2020-10-31 22:35:47 (edited by shiftBacktick 2020-10-31 22:39:09)

Over the past year I’ve used web technologies to create audio games like soundStrider and participate in numerous game jams. With syngen I’m releasing my tools as open-source so folks can join me in crafting dynamic audio experiences and games for the web.

Links
Example projects
Disclaimer

syngen is experimental software. Please use at your own risk. Currently I have limited time to support this, but please let me know if you encounter any issues. I suggest reading the API documentation and tinkering with the example projects. I'm excited to hear your creations!

2020-11-01 10:08:58 (edited by ogomez92 2020-11-01 10:09:26)

Very good engine. Impressed. I've been wanting to build something with it, but I've been working on other projects first.

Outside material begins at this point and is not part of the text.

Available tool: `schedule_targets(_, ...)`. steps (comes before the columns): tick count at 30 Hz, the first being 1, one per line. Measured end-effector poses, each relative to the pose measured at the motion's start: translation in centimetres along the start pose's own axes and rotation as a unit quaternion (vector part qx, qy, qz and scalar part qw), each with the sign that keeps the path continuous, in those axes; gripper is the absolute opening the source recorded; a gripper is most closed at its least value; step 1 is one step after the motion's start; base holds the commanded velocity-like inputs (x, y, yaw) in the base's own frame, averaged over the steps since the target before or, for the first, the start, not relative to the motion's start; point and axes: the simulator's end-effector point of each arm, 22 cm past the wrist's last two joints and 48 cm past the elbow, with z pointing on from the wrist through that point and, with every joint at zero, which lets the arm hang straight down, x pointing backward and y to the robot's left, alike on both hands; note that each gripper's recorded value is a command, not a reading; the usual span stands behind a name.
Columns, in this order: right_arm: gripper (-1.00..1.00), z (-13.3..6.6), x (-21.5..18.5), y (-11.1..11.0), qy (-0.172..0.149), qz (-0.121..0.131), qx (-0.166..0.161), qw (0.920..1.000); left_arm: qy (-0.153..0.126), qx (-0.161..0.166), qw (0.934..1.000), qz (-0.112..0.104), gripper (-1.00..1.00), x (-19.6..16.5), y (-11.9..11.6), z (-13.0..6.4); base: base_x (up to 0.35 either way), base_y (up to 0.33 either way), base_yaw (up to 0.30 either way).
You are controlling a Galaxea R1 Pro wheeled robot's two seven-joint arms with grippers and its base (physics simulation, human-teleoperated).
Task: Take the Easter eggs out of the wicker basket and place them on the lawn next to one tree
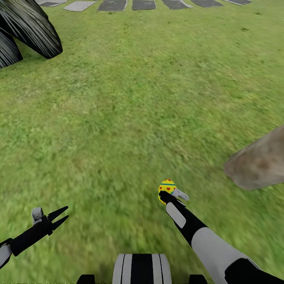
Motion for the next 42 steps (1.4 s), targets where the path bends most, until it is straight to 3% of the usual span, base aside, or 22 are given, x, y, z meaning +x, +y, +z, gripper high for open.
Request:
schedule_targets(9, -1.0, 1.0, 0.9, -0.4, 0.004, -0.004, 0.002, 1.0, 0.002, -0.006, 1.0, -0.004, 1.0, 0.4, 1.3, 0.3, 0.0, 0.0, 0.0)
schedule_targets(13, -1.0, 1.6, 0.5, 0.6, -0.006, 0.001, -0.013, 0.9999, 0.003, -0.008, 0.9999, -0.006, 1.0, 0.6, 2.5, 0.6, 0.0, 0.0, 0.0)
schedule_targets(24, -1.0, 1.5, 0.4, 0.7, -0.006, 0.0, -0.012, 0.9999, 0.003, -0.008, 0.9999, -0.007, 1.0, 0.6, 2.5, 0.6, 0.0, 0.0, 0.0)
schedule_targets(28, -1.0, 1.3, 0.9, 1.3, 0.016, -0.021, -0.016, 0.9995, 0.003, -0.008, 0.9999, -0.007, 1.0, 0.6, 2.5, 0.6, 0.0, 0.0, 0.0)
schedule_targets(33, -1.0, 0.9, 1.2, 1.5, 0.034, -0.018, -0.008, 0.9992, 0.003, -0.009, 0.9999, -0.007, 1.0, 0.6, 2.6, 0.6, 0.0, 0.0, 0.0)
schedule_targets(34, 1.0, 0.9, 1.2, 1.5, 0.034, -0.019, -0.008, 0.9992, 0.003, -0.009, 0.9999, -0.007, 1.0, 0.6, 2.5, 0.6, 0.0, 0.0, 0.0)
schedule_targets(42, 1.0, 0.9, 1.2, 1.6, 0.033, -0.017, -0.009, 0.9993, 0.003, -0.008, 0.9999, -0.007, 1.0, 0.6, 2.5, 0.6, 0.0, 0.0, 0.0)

ReferenceError: Signature is not defined.

2020-11-01 19:46:11

Hey cool!  I'll have to take a look at this.  Nice work.

2020-11-03 10:45:15

will this work in pure JS also? or do i need to make use of node?

best regards
never give up on what ever you are doing.

2020-11-03 15:47:53

@4:

You can absolutely use this with pure JS. Check out the example directory to find examples of that. Sometimes for larger projects I like to use Node to help glue things together, but it's not required (see my template repository, a work in progress).

2020-11-04 05:51:51

I didn't know about these! Can you do a build and upload the games to gh-pages so I don't need to download a file and run npm install?
Also, what's different about sygnen than something like:
https://github.com/rserota/wad

2020-11-04 07:49:25

@5, keep up the great work. this sounds cool. i love it

best regards
never give up on what ever you are doing.

2020-11-04 08:15:09 (edited by shiftBacktick 2020-11-04 08:26:05)

@6:

You can download the games from their releases on GitHub (portable HTML, Windows, and Linux builds are available), or you can play directly in the browser by going to the itch pages linked from their About sections.

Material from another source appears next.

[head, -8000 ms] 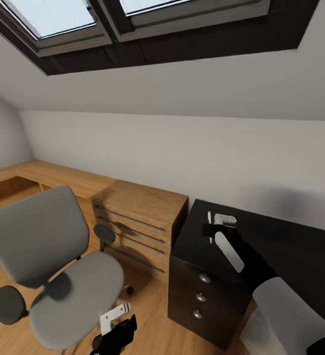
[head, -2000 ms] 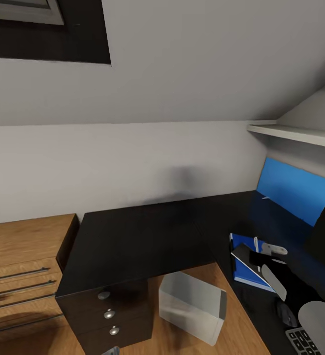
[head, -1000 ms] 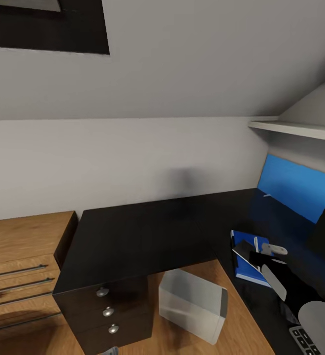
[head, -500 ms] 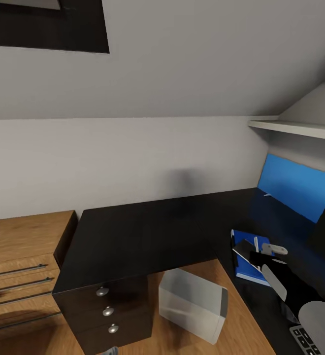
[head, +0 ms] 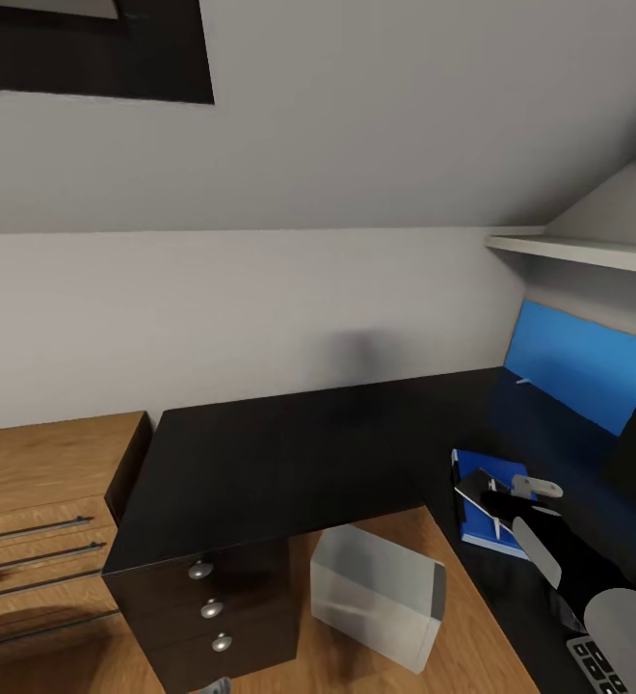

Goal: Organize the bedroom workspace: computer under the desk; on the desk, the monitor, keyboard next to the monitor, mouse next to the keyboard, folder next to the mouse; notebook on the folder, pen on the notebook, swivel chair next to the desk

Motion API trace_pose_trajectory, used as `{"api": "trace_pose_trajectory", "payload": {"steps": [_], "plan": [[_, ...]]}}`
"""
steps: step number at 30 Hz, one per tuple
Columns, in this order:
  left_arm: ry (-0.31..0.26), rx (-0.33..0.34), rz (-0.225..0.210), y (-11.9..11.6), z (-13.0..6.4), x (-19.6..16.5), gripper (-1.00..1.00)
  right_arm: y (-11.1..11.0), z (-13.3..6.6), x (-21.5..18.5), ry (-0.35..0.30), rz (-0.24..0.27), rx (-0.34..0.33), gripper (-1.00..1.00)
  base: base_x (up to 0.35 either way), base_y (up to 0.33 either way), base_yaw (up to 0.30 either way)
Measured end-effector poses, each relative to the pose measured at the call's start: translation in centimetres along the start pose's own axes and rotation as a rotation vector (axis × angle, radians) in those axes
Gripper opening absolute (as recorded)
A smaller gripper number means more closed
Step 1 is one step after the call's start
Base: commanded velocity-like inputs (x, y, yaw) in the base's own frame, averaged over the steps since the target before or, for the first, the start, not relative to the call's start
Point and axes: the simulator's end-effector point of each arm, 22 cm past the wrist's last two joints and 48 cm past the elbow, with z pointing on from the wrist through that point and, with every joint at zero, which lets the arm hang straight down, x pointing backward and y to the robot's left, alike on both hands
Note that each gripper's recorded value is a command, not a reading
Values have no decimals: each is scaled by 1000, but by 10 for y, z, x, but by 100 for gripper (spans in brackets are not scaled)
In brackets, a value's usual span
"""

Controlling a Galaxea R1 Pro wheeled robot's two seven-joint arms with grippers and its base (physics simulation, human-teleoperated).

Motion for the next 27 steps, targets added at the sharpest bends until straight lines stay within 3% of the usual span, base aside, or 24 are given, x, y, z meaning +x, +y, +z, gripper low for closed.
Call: {"api": "trace_pose_trajectory", "payload": {"steps": [4,6,10,15,25,26,27], "plan": [[2,-5,3,2,1,2,100,6,-2,-7,-13,1,-11,100,0,0,0],[4,-9,5,4,2,3,100,25,-12,-36,-63,2,-51,100,0,0,0],[12,-27,18,12,5,8,100,51,-28,-55,-67,-20,-109,100,0,0,0],[15,-37,26,16,6,11,100,106,-61,-40,-56,-35,-197,100,0,0,0],[16,-40,25,17,6,11,100,156,-105,-27,-51,-43,-282,100,0,0,0],[18,-41,26,17,6,12,100,180,-122,-25,-36,-43,-332,100,0,0,0],[18,-41,26,17,7,12,100,183,-124,-25,-36,-45,-336,100,0,0,0]]}}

I've never used WadJS so I'm basing my response off its API documentation. They're similar in how they allow positioning sounds in 3D space and have some built-in synths and effects. syngen differs in a few key ways:

  • syngen is also an engine. It provides the scaffolding and utilities for building games, like an event loop, input processing, math functions, and object streaming. WadJS is meant to be the audio layer for an existing engine.

  • Wads are triggerable sounds. Props in syngen are behavior definitions. When instantiated they represent a physical object in space that has that behavior. They can be applied physics and be the source for multiple sounds.

  • WadJS has a more elegant yet restrictive API that abstracts away the Web Audio API to synthesize sounds. The synths and effects built into syngen are more low-level and give you direct access to it, or you can build your own if you prefer.

  • syngen has configurable, real-time binaural rendering that simulates the Doppler effect. You can adjust parameters like head size, ear angle, head shadow, and the speed of sound. WadJS only has a stock HRTF.

  • syngen has a virtualized mixer with a built-in master effects chain. In WadJS you would need to build this yourself with a chain of PolyWads.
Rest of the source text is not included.